Una spy-story che richiama i periodi bui della ‘guerra fredda’. Un ufficiale italiano è’ stato arrestato con l’accusa di spionaggio e rivelazione di segreto, un momento dopo aver intascato del denaro da un militare russo accreditato presso l’ambasciata di Mosca in Italia. L’ufficiale italiano è un capitano di fregata della Marina militare in servizio presso la Stato maggiore della Difesa. Non ne è stata ancora rivelata l’identità. Il militare russo al quale l’ufficiale italiano aveva consegnato file ‘top secret’ riguardanti la sicurezza nazionale (ma non solo, sembra che tra i file consegnati ci siano anche documenti relativi alla Nato) è stato fermato ma non arrestato per l’immunità diplomatica di cui gode e sarà espulso come persona non gradita. E con lui lascerà l’Italia il suo diretto superiore nella rappresentanza diplomatica di Mosca.
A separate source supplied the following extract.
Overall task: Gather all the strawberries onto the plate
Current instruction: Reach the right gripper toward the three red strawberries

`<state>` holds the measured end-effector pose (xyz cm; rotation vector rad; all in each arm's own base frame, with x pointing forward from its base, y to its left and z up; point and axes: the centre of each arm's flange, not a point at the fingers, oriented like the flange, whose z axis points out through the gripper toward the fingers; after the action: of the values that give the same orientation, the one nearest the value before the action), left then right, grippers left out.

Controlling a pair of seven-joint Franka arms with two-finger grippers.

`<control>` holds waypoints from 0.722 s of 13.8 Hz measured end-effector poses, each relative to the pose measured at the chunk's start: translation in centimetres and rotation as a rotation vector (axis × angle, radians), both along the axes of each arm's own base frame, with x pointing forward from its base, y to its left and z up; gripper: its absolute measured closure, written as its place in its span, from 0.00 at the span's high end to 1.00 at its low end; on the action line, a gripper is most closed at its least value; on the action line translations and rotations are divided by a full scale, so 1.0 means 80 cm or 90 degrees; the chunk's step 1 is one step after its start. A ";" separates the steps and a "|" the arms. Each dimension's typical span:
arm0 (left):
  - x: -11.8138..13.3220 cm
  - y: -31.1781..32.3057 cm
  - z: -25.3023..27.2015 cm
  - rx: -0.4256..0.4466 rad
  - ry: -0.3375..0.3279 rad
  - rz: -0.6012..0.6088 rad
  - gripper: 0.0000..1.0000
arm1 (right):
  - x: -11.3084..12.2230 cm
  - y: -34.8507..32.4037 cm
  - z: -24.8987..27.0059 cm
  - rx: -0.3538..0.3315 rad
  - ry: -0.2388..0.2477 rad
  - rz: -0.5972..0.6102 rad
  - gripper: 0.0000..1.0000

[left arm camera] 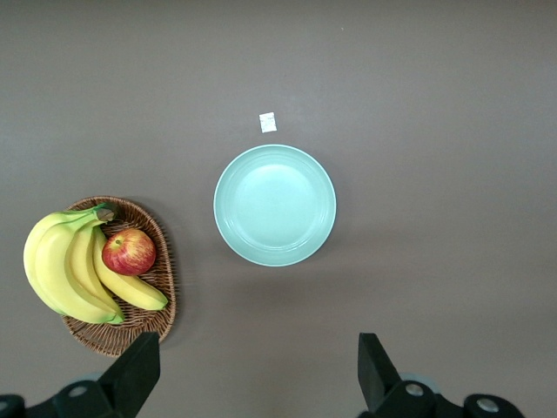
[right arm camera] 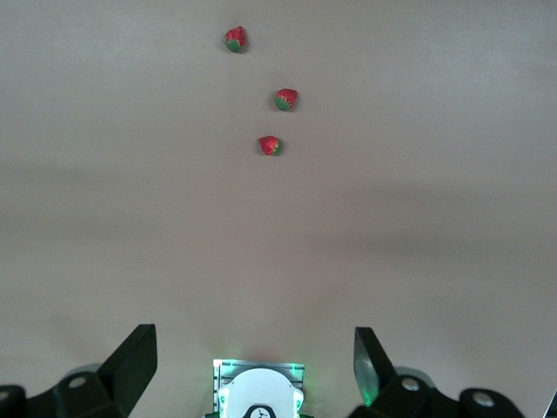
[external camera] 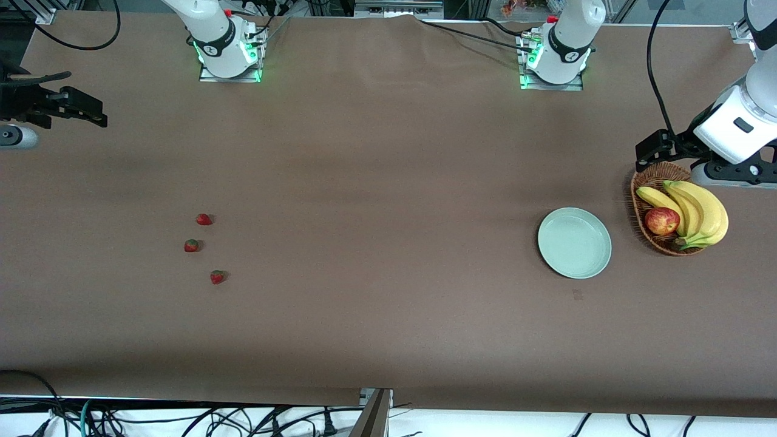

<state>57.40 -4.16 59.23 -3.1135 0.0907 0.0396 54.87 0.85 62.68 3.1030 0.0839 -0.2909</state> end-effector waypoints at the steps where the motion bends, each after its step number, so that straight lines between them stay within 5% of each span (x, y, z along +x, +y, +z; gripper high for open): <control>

Come vuole la prassi la Farnesina si è mossa subito ed ha convocato l’ambasciatore di Mosca a Roma Sergey Razov al quale chiederà spiegazioni prima di prendere, se del caso, ulteriori misure. La rappresentanza diplomatica di Mosca per ora non ha commentato: “Speriamo che la vicenda non influisca sulle relazioni bilaterali” si è limitato ad affermare un portavoce. Dopo un’indagine che durava da mesi condotta dall’Aisi, l’Agenzia per la sicurezza interna, la spy-story che richiama i momenti più delicati della Guerra fredda – e che non ha precedenti nelle relazioni italo-russe perchè vicende simili, quando si sono verificati in passato, hanno riguardato la rivelazione di segreti industriali – si è conclusa in un parcheggio della capitale ieri sera quando sono scattate le manette per il militare italiano.

I carabinieri del Ros sotto al direzione della Procura di Roma hanno colto il flagrante il capitano di fregata e l’ufficiale delle forze armate russe durante lo scambio documenti-denaro. La somma intascata dal capitano di fregata della Marina militare in cambio della consegna all’ufficiale russo di documenti ‘classificati’, sembra riguardanti le telecomunicazioni militari, sarebbe di 5.000 euro.